Dynamic metamodels, on the other hand, aim to predict actual time series (temperature, relative humidity, moisture content, etc.), and thus provide a more flexible approach. Predicting the hygrothermal time series allows post-processing by any desired damage prediction model (e.g., the mould growth index), as well as provides information over the whole period. Using a metamodel to predict time series, rather than single-value performance indicators, is, to the authors’ knowledge, new to the field of building physics. However, it is also more difficult, as the metamodel must be able to capture the complex and time-dependent pattern between input and output time series, and not all metamodeling strategies are suited for time series prediction.
In a previous study [
11], the authors demonstrated that neural networks are well-suited to reproduce the dynamic hygrothermal response of a building component. Three popular types of neural networks were considered: multilayer perceptrons (MLP), the long-short-term memory network (LSTM) and the gated recurrent unit network (GRU), both of which are a type of recurrent neural network (RNN), and convolutional neural network (CNN). These networks were trained to predict the hygrothermal time series such as temperature, relative humidity and moisture content at certain positions in a masonry wall, based on the time series of exterior and interior climate data. The results showed that a memory mechanism to access information from past time steps is required for accurate prediction performance. Hence, only the RNN and the CNN were found to be adequate. Furthermore, the CNN was shown to outperform the RNN and was also much faster to train.

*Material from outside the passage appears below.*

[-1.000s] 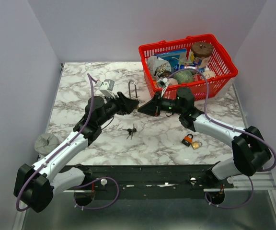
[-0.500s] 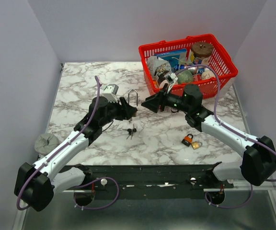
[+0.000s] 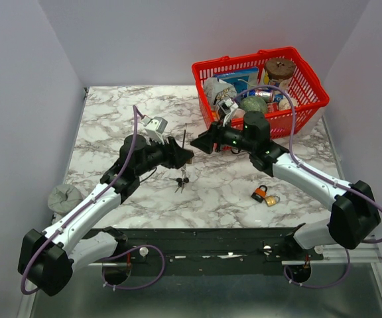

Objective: Unlock with the key

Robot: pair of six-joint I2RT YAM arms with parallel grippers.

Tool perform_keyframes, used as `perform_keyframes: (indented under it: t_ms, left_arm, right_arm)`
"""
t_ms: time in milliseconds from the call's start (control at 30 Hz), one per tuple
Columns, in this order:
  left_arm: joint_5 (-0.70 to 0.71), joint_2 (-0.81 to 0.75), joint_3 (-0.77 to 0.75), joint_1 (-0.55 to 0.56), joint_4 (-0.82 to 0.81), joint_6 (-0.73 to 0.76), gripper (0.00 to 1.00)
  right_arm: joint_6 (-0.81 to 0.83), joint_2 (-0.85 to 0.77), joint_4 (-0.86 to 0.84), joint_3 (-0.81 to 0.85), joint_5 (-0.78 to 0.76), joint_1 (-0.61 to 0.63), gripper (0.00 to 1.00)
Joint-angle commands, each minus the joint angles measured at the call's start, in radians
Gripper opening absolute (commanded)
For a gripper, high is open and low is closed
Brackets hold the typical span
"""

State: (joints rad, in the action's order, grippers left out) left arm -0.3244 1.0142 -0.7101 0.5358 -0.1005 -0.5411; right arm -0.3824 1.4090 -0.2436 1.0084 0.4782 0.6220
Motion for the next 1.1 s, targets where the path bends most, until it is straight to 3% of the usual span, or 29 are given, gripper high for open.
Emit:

This study builds upon these previous findings. As the CNN was found to perform best, it is developed further, aiming to replace HAM-simulations (HAM: Heat, Air and Moisture) for a spectrum of facade constructions (with different geometry and materials) and/or boundary conditions (with varying exterior and interior climate, orientation, wind-driven rain, etc.). During development, many parameters inherent to the neural network architecture and training process—called the hyper-parameters—need to be defined though. Considering that these parameters can significantly influence the network’s performance, it is important to choose the most optimal combination. However, this is usually a trial-and-error process, as there are no general guidelines. This paper hence proposes an approach to optimise these hyper-parameters, using the Grey-Wolf Optimisation (GWO) algorithm, as it was found competent for other applications [
12,
13]. This is applied to a one-dimensional (1D) brick wall, of which, the hygrothermal performance is evaluated for typical moisture damage patterns.
The next section first presents the architecture of the convolutional neural network. Next, the hyper-parameters optimisation method is explained, after which, the networks’ performance evaluation is described.
Section 3 describes the application and calculation object and in
Section 4, the results of the hyper-parameter optimization and the networks’ performance are brought together and discussed. In the conclusions, the main findings are summarised, and some final remarks are drawn.
2. Optimising Convolutional Neural Networks (CNN)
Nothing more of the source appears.